The regulatory landscape for stablecoins in the European Economic Area (EEA) is undergoing a significant transformation. Binance, the world’s largest cryptocurrency exchange, is set to delist multiple stablecoins, including Tether (USDT), Dai (DAI), First Digital USD (FDUSD), and TrueUSD (TUSD), to comply with the Markets in Crypto-Assets (MiCA) regulation.
This decision, effective March 31, 2025, marks a pivotal moment for the stablecoin market, with USDC emerging as a strong contender. As Binance adjusts its stablecoin offerings, the question remains: Will USDC overtake Tether as the dominant stablecoin on the platform?
USDC’s Rapid Growth on Binance
According to CryptoQuant data, Over the past year, USDC’s market share on Binance has seen a meteoric rise. It surged from a modest 0.48% to an impressive 8.26%, reflecting a 1,621% increase. Regulatory changes, particularly MiCA, have played a crucial role in this shift.
USDC, being MiCA-compliant, is well-positioned to benefit from Binance’s regulatory realignments. The removal of USDT and other non-compliant stablecoins from Binance’s offerings for EEA users is expected to further accelerate USDC’s adoption.
Binance’s Strategy for MiCA Compliance
Binance has been proactive in aligning its operations with MiCA’s regulatory framework. Besides delisting non-compliant stablecoins, it continues to support their custody, deposits, and withdrawals.

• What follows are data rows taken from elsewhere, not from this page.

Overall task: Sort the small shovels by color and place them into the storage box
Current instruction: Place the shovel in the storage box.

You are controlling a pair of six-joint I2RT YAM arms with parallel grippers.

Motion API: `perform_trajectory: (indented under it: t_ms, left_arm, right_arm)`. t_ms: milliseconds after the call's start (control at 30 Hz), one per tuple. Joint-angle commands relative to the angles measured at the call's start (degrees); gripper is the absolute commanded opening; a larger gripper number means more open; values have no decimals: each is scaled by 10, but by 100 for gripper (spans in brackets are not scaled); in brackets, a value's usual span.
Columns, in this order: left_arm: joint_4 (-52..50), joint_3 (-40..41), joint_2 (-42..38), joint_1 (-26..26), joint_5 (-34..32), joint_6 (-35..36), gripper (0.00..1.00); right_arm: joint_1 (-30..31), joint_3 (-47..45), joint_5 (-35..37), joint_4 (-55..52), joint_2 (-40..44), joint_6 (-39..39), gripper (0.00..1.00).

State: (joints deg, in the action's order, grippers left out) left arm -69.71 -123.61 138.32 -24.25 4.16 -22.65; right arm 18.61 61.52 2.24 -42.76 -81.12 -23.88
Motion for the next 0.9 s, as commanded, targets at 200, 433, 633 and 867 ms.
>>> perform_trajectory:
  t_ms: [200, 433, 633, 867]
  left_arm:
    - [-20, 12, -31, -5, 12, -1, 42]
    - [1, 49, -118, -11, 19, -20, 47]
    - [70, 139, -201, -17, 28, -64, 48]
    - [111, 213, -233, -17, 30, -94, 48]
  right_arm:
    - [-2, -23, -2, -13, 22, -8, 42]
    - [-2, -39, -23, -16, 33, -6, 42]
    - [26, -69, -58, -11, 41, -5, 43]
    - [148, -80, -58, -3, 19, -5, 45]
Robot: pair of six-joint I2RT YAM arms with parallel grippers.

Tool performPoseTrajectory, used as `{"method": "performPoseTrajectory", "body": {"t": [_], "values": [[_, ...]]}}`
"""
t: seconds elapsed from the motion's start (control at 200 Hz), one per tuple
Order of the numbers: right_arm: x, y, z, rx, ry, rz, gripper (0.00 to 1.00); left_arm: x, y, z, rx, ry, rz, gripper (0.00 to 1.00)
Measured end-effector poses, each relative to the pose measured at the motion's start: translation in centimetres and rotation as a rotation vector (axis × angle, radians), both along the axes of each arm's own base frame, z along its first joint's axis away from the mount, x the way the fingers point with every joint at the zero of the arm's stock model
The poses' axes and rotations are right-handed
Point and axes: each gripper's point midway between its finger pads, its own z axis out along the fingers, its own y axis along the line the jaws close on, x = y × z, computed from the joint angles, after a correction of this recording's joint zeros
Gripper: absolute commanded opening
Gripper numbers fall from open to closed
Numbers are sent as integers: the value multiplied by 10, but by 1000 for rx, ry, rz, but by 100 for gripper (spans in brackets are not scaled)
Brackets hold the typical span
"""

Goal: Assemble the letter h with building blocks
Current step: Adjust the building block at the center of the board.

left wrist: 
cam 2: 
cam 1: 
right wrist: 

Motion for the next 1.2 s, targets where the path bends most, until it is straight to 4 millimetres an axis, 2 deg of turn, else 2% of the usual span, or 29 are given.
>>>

Additionally, Binance Convert will allow users to exchange delisted stablecoins for MiCA-compliant alternatives or fiat currencies like the euro. This strategy ensures a smooth transition while maintaining market stability. Binance’s move also underscores its commitment to securing a MiCA license, solidifying its position in the European market.
Impact on the Global Stablecoin Landscape
The delisting of USDT on Binance for EEA users has broader implications. Tether has long dominated the stablecoin market, but its removal in a key regulatory region weakens its stronghold.
While USDT remains the preferred stablecoin globally, USDC’s increasing market share on Binance signals a shift in the industry. Moreover, the rise of other MiCA-compliant stablecoins like Eurite (EURI) could introduce further competition, diversifying the stablecoin ecosystem.
Binance Faces Legal Challenges in Nigeria
Meanwhile, Binance is dealing with a legal battle in Nigeria. The country has filed a lawsuit against the exchange, seeking $79.5 billion in damages for economic losses and an additional $2 billion in back taxes.
Nigerian authorities claim Binance’s operations have contributed to the country’s currency instability. The Federal Inland Revenue Service (FIRS) is demanding income taxes for 2022 and 2023, along with penalties and interest. Binance, which is not registered in Nigeria, has yet to respond to the allegations.